▶ _MATERIAL SHOWN_:
------------------------
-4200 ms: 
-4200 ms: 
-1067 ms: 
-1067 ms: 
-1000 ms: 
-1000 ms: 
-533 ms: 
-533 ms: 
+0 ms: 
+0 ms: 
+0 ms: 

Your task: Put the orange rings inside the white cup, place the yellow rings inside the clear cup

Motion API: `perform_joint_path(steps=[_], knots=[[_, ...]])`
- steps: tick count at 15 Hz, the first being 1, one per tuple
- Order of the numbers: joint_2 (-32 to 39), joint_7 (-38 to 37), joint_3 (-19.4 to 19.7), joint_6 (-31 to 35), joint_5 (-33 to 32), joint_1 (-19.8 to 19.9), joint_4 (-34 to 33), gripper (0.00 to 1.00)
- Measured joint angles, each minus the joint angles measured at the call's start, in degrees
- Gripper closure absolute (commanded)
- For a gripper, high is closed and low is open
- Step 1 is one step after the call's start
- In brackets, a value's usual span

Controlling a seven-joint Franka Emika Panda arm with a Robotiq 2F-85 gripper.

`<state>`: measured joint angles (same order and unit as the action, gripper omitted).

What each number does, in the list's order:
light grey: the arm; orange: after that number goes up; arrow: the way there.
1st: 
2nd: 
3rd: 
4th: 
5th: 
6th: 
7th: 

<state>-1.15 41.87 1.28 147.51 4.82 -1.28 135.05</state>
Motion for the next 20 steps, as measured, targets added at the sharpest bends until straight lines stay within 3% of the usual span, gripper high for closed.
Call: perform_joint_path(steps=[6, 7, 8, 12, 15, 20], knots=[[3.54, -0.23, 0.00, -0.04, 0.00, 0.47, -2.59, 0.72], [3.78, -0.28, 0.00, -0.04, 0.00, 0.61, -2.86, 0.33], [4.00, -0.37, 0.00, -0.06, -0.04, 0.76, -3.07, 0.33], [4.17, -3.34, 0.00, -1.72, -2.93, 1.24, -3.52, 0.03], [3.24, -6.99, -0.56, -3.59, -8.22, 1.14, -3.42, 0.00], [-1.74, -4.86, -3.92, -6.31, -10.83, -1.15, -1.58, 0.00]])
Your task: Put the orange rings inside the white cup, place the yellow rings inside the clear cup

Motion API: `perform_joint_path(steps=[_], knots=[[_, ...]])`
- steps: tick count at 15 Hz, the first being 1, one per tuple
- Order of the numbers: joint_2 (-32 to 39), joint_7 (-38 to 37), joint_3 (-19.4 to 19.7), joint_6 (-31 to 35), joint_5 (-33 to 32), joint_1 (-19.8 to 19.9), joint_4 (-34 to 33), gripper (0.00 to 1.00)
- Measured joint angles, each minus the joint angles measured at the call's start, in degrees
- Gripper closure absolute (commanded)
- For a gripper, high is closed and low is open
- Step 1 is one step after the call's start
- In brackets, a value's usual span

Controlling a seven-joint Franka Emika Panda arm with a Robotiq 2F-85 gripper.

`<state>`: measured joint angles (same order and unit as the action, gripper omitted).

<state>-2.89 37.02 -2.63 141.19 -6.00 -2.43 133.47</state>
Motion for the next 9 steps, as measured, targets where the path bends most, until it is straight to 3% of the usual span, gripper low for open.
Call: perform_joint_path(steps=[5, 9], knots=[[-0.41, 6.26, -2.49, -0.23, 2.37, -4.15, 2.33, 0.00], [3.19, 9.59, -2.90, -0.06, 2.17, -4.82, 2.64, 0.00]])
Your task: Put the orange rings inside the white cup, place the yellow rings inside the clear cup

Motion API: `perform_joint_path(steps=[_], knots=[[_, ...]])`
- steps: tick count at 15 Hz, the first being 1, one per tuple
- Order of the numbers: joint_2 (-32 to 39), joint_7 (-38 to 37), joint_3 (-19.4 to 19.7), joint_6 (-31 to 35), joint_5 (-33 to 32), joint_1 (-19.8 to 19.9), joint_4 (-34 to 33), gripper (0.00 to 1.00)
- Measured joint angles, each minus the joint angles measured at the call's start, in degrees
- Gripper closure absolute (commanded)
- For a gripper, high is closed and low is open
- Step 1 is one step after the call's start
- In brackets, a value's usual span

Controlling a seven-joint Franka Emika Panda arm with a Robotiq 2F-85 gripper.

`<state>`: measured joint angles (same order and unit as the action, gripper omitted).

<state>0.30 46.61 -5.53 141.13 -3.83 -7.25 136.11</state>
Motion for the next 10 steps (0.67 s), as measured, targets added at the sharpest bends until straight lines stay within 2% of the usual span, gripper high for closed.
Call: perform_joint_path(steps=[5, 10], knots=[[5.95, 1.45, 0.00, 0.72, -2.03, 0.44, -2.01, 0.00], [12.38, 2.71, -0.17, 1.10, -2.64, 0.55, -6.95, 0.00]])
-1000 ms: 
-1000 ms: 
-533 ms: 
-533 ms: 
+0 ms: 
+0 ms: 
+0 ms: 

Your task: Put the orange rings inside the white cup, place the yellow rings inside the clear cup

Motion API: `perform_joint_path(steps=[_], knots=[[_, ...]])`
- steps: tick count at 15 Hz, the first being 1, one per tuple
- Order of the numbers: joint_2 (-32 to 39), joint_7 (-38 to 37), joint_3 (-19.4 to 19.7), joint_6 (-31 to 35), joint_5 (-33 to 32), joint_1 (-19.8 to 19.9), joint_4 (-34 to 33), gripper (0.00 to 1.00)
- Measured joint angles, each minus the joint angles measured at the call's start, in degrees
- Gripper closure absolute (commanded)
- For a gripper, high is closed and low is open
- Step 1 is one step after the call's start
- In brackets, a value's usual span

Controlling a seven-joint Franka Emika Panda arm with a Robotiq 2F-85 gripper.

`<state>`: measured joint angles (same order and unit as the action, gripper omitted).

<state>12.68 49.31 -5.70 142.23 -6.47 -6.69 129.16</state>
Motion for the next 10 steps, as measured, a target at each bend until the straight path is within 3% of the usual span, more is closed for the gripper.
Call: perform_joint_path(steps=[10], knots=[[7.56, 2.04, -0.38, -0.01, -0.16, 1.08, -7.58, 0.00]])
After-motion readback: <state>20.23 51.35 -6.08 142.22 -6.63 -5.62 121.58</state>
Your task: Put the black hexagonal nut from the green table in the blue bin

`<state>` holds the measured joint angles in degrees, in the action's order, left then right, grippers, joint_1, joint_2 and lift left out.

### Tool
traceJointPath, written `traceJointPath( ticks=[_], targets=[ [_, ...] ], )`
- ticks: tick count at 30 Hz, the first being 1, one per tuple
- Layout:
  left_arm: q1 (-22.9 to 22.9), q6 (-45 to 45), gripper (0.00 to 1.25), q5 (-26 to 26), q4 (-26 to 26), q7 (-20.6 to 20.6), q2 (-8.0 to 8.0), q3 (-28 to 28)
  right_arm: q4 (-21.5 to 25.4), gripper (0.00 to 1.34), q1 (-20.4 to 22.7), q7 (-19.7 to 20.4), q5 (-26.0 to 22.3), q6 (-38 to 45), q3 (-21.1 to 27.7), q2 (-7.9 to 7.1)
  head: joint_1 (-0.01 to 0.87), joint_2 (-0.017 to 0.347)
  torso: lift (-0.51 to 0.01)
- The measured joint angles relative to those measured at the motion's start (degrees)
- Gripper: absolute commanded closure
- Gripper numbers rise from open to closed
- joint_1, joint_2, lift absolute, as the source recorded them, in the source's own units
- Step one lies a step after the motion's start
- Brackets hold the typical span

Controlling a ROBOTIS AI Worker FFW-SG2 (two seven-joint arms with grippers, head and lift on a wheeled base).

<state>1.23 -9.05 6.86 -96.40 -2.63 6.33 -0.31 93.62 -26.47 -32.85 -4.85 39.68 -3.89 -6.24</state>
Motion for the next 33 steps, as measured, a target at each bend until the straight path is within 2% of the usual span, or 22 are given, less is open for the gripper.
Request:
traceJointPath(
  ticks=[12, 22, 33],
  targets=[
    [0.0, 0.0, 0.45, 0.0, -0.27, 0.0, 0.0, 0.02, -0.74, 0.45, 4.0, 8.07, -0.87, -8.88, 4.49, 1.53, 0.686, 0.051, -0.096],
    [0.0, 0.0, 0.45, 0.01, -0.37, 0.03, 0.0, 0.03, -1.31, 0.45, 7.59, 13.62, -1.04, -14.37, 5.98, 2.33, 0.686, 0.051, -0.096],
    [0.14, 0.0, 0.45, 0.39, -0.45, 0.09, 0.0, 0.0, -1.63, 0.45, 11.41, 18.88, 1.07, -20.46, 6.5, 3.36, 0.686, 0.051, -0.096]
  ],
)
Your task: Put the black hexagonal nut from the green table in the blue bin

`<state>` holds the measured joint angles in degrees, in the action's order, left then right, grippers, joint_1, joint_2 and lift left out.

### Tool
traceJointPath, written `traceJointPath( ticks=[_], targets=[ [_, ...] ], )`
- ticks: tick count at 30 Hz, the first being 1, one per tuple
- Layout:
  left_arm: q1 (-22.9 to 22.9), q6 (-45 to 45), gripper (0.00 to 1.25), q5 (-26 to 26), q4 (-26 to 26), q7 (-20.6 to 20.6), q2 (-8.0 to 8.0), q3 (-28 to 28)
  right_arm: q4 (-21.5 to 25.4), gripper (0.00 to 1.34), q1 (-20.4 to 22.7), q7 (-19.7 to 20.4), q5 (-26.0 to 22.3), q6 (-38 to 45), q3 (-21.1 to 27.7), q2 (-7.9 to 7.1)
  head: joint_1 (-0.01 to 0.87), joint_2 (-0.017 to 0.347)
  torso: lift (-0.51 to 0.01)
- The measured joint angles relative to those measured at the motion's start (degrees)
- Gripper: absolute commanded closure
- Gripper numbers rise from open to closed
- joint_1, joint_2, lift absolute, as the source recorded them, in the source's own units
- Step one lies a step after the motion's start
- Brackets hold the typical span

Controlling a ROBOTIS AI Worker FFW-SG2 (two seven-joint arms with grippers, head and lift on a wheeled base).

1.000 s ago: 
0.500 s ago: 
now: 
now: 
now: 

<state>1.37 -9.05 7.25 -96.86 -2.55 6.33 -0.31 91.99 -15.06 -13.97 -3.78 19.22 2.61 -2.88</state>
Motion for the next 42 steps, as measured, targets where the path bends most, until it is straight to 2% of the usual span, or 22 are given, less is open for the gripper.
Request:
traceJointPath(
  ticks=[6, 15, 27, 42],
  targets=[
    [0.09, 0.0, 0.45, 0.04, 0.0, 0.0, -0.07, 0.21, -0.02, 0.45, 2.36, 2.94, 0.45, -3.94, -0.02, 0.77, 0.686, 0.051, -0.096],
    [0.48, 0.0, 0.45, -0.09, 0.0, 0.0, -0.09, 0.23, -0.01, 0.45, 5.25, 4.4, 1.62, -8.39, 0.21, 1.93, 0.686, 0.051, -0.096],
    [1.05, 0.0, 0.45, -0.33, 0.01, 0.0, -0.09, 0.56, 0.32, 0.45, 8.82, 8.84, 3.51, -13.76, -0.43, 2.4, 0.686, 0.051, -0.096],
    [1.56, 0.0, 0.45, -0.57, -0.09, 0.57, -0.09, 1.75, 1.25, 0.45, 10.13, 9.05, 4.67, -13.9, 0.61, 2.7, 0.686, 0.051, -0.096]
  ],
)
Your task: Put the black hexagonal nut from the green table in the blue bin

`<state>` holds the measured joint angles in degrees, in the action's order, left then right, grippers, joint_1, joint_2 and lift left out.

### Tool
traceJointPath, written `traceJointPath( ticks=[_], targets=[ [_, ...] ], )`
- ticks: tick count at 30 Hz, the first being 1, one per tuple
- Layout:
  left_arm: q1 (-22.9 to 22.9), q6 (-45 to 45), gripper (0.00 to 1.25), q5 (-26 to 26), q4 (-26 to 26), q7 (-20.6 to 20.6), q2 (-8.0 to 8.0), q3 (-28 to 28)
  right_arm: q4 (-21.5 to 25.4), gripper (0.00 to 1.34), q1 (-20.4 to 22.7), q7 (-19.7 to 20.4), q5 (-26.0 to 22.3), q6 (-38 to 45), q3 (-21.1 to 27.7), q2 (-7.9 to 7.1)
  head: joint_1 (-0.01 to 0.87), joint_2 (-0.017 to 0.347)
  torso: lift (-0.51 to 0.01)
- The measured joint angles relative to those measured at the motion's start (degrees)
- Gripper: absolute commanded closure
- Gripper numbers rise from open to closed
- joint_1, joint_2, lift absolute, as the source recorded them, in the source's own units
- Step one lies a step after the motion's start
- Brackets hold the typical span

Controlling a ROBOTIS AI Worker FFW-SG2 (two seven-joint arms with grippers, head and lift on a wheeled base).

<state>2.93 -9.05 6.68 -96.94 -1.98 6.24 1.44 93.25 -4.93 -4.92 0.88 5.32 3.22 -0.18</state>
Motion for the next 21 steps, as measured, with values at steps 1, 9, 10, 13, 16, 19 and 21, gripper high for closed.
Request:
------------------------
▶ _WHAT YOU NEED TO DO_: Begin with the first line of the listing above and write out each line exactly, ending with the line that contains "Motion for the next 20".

▶ _THE ANSWER_:
-4200 ms: 
-4200 ms: 
-1067 ms: 
-1067 ms: 
-1000 ms: 
-1000 ms: 
-533 ms: 
-533 ms: 
+0 ms: 
+0 ms: 
+0 ms: 

Your task: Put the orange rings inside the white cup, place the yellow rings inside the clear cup

Motion API: `perform_joint_path(steps=[_], knots=[[_, ...]])`
- steps: tick count at 15 Hz, the first being 1, one per tuple
- Order of the numbers: joint_2 (-32 to 39), joint_7 (-38 to 37), joint_3 (-19.4 to 19.7), joint_6 (-31 to 35), joint_5 (-33 to 32), joint_1 (-19.8 to 19.9), joint_4 (-34 to 33), gripper (0.00 to 1.00)
- Measured joint angles, each minus the joint angles measured at the call's start, in degrees
- Gripper closure absolute (commanded)
- For a gripper, high is closed and low is open
- Step 1 is one step after the call's start
- In brackets, a value's usual span

Controlling a seven-joint Franka Emika Panda arm with a Robotiq 2F-85 gripper.

`<state>`: measured joint angles (same order and unit as the action, gripper omitted).

What each number does, in the list's order:
light grey: the arm; orange: after that number goes up; arrow: the way there.
1st: 
2nd: 
3rd: 
4th: 
5th: 
6th: 
7th: 

<state>-1.15 41.87 1.28 147.51 4.82 -1.28 135.05</state>
Motion for the next 20 steps, as measured, targets added at the sharpest bends until straight lines stay within 3% of the usual span, gripper high for closed.

Nothing further is required of the output.